11. The appellant, at the time of filing appeal against the Order-in-Original passed by the Divisional Assistant Commissioner, has raised a new ground that he is not providing any photography services, rather he is manufacturing excisable goods falling under chapter 37 & chapter heading 49.11 of the Central Excise Tariff Act, 1985. The short point to be decided here is that whether the activity of photographing persons/subjects, processing & developing of photographic films and printing of photographs etc. amounts to providing “photography services” under Section 65(78) of the Finance Act, 1994. The point raised by the appellant at this stage, about him being the manufacturer of excisable goods, is neither material here nor the subject matter of the present proceedings.
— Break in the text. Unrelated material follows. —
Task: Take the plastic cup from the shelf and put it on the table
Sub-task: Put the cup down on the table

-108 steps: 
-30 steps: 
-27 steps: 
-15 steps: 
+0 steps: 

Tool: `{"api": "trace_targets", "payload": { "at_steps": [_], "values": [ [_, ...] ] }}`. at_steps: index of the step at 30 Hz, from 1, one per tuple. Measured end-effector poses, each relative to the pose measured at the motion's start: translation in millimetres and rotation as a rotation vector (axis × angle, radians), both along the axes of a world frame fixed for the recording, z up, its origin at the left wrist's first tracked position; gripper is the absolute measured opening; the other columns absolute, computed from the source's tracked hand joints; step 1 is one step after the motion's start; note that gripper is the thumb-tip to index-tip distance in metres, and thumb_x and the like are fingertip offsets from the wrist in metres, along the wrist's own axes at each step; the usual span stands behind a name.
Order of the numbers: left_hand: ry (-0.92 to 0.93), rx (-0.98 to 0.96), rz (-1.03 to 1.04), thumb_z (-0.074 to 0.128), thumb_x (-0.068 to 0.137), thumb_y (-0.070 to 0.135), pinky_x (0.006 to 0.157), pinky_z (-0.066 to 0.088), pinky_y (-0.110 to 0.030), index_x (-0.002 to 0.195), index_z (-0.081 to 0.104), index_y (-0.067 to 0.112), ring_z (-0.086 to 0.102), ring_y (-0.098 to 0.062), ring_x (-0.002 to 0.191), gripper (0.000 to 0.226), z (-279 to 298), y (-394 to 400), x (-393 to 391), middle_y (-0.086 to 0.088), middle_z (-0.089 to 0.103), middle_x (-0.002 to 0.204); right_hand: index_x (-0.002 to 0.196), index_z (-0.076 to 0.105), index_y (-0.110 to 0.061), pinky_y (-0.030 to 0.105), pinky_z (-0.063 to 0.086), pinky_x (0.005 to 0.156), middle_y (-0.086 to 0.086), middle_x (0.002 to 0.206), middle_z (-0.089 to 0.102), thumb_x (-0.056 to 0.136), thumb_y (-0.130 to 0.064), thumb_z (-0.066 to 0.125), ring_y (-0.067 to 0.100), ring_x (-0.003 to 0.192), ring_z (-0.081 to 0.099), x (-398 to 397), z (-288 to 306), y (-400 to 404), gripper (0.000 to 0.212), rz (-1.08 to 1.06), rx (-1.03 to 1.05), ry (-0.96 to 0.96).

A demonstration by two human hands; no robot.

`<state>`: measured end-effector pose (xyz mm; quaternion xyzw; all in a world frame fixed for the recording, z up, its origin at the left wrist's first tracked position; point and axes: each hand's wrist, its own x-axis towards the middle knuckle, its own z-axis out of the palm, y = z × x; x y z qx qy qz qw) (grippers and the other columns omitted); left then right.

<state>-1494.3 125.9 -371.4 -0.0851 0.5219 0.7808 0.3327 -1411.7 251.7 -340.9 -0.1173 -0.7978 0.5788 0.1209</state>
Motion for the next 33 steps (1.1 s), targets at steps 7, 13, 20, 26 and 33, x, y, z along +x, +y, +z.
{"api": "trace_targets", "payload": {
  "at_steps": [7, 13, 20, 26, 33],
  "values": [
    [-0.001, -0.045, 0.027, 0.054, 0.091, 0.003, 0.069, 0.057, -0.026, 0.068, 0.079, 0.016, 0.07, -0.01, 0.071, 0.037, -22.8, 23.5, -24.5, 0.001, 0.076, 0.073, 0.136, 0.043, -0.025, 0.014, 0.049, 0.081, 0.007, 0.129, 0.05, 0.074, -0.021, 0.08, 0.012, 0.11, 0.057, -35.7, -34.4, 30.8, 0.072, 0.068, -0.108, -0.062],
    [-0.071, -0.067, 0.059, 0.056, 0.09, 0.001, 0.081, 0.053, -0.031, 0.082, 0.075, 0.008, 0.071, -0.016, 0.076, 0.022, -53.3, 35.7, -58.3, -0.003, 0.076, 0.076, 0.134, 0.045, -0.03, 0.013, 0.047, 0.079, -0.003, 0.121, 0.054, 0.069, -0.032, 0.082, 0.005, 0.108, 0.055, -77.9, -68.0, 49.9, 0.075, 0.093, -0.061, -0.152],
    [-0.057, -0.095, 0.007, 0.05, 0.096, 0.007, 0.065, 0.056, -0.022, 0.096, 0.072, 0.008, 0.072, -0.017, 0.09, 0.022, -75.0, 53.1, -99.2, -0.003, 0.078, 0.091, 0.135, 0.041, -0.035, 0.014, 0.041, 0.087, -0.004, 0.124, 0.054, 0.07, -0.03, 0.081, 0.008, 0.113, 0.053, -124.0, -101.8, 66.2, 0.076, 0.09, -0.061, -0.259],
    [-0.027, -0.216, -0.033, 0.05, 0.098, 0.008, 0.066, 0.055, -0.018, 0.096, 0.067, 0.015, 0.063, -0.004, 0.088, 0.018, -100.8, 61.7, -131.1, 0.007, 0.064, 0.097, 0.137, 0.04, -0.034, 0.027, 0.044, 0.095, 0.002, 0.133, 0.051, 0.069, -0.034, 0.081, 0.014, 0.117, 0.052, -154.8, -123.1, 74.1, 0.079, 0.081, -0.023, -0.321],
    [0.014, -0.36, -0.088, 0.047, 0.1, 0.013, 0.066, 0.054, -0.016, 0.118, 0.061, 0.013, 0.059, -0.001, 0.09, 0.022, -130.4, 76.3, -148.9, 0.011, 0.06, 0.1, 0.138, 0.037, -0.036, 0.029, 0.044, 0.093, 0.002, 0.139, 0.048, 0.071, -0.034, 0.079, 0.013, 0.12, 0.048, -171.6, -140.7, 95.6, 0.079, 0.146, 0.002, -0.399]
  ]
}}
In any case, this new point raised by the appellant at the appellate stage should be viewed in the background of the dismissal of his writ petition by the Honourable High Court of Jabalpur, as also the categorical decision of the Honourable Supreme Court mentioned in para supra. Under Section 35A of the Central Excise Act, 1944, I therefore, find this new ground of appeal to be both willful and unreasonable and as a result not deserving of
consideration on this score alone.

12. Under Section 65(78), photography has been defined “to include still photography, motion picture photography, laser photography, aerial photography or fluorescent photography”. Similarly, under section 65(79) ibid, photography studio or agency has been defined to mean “any professional photographer or a commercial concern engaged in the business of rendering services relating to photography”. Under Section 65(105)(zb), ibid the taxable service would mean “any service provided or to be provided to a customer, by a photography studio or agency in relation to photography in any manner”. From the above definitions, it is clear that any service rendered relating to photography in any manner is covered under the vast ambit of photography services as per the Act and as a result liable to service tax. The appellant, therefore, has to pay service tax on the activity undertaken by him as it was under the category of photography services. The appellant has also to pay the interest chargeable on the service tax amount. However, since the value of the taxable services was the subject matter of dispute, I am inclined to reduce the penalty imposed under Section 76 by the lower authority from `6,76,386/- to `1,50,000/- (Rupees One Lac & Fifty Thousand only).”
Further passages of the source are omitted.